Source records:
_ _ _ _ _ _ _

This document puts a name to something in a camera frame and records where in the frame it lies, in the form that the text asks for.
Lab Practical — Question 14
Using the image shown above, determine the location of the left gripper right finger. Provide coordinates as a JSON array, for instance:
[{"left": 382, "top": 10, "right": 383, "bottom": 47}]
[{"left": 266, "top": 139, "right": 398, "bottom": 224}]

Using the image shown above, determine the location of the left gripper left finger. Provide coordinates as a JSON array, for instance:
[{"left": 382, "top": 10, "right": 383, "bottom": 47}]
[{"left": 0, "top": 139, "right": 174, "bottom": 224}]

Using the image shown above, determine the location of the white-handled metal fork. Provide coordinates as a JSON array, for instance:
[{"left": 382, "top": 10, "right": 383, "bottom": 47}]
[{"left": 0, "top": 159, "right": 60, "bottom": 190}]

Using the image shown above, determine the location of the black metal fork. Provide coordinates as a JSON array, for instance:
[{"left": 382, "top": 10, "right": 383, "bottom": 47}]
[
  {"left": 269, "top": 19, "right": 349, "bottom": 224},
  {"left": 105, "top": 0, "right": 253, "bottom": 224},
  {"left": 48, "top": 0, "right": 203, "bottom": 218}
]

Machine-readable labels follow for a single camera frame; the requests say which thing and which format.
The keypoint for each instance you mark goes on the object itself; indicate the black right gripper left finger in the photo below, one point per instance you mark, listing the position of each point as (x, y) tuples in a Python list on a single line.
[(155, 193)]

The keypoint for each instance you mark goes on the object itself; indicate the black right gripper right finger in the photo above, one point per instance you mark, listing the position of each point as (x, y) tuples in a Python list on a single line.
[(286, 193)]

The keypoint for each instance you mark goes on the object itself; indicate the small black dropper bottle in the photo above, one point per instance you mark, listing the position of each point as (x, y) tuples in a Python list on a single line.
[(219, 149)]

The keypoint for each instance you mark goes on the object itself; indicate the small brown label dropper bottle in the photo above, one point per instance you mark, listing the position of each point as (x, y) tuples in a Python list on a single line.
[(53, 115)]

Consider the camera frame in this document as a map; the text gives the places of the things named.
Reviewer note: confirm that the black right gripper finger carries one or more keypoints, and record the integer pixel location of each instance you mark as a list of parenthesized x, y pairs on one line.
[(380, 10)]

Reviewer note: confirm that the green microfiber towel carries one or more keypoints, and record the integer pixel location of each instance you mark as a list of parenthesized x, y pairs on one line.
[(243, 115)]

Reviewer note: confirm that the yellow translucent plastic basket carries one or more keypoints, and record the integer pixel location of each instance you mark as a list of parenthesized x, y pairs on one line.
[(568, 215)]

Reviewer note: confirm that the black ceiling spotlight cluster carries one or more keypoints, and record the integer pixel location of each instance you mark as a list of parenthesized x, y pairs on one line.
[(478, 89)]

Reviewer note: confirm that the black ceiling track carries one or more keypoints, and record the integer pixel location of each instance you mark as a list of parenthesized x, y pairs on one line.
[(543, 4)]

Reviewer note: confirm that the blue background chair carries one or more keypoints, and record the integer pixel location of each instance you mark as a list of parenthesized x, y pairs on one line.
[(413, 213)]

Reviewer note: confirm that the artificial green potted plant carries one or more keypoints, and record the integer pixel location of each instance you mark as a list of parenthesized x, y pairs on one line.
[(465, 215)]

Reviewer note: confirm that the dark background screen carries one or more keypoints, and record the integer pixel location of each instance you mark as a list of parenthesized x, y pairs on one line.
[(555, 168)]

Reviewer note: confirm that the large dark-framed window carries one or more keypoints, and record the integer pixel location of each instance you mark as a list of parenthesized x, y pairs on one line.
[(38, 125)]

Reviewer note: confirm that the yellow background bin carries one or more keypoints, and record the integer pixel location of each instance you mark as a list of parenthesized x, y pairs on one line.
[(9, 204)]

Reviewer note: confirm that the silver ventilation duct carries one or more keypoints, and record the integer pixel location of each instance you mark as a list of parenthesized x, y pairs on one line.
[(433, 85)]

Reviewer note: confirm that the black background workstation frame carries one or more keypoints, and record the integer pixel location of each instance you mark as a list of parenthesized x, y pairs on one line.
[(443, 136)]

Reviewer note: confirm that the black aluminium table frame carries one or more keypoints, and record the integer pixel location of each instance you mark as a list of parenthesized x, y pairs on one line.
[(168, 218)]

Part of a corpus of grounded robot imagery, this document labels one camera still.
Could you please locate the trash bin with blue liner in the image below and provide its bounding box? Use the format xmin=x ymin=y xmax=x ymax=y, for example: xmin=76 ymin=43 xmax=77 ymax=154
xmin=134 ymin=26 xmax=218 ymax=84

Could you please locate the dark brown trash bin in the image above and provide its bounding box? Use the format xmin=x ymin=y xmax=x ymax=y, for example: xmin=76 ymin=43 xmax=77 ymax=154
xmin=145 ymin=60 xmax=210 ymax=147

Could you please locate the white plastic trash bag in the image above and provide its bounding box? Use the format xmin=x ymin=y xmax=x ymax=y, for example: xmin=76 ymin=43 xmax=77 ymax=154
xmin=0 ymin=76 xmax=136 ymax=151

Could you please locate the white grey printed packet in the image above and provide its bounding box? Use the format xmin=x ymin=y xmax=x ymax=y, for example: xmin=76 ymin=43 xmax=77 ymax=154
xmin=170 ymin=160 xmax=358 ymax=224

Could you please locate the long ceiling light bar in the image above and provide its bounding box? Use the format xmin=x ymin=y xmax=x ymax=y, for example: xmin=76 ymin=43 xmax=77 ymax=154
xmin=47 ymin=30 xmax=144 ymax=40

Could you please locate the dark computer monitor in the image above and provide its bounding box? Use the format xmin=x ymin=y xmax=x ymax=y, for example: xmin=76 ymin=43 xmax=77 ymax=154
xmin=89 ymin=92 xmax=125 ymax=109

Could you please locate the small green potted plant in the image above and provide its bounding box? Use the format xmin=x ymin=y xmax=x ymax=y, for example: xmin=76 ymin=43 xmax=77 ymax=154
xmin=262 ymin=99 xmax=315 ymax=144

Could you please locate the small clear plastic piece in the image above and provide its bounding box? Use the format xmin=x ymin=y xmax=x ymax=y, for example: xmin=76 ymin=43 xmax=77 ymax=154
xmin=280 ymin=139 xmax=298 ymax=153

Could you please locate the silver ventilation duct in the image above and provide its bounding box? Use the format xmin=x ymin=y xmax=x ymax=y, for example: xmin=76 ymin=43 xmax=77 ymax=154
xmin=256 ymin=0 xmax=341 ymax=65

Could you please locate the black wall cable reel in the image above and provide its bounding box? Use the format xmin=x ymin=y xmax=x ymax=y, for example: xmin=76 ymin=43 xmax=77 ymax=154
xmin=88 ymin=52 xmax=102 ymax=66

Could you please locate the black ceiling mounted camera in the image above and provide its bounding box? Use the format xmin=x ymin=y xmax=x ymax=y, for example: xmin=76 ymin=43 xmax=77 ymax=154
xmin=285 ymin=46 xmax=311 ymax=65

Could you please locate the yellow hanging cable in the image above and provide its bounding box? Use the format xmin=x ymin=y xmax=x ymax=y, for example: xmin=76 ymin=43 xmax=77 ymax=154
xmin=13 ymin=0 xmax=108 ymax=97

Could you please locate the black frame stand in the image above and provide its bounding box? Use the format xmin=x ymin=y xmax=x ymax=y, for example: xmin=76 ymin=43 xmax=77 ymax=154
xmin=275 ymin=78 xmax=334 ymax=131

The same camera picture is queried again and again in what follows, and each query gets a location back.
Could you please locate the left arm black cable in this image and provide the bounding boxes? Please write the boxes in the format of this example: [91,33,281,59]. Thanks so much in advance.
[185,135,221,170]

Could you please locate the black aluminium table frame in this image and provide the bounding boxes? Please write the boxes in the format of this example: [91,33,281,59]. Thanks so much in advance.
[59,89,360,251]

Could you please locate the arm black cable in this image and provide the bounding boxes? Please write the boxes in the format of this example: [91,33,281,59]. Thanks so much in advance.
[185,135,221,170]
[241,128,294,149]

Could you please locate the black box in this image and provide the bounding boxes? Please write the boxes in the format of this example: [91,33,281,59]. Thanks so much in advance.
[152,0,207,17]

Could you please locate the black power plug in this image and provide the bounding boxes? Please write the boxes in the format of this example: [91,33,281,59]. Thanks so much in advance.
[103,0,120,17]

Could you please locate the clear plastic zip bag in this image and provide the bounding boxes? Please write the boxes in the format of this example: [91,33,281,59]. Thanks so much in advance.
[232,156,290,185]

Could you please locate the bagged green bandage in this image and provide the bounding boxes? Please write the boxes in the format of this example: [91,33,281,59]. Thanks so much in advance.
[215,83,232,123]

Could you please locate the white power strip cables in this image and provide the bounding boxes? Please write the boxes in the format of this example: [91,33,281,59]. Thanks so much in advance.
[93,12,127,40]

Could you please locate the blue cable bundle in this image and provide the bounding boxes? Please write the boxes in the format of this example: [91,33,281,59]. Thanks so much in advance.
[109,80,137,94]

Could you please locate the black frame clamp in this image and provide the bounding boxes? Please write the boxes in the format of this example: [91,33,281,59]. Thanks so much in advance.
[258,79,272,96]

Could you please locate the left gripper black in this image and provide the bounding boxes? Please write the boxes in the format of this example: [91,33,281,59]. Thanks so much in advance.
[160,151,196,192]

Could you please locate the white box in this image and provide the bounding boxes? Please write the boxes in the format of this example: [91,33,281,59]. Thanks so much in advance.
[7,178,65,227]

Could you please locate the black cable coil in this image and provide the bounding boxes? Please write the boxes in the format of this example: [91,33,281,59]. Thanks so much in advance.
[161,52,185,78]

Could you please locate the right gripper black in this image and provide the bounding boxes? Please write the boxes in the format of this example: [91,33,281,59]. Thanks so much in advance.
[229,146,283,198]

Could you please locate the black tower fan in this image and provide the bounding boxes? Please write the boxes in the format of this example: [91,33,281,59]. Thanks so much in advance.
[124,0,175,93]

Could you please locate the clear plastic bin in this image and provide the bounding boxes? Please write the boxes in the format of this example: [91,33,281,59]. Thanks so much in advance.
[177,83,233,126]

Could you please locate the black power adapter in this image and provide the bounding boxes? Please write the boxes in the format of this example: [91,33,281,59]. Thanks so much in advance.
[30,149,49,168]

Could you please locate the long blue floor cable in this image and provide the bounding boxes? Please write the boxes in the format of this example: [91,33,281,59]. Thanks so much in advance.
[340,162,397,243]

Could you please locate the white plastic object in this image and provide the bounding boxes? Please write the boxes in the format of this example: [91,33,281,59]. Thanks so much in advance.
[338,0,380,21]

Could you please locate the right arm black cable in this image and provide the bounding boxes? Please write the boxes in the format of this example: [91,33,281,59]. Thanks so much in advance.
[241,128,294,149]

_ _ _ _ _ _ _

* [DIRECTIONS]:
Of all the entries above, how many lines contain "labels"? Give the number alone.

* [EXERCISE RESULT]:
2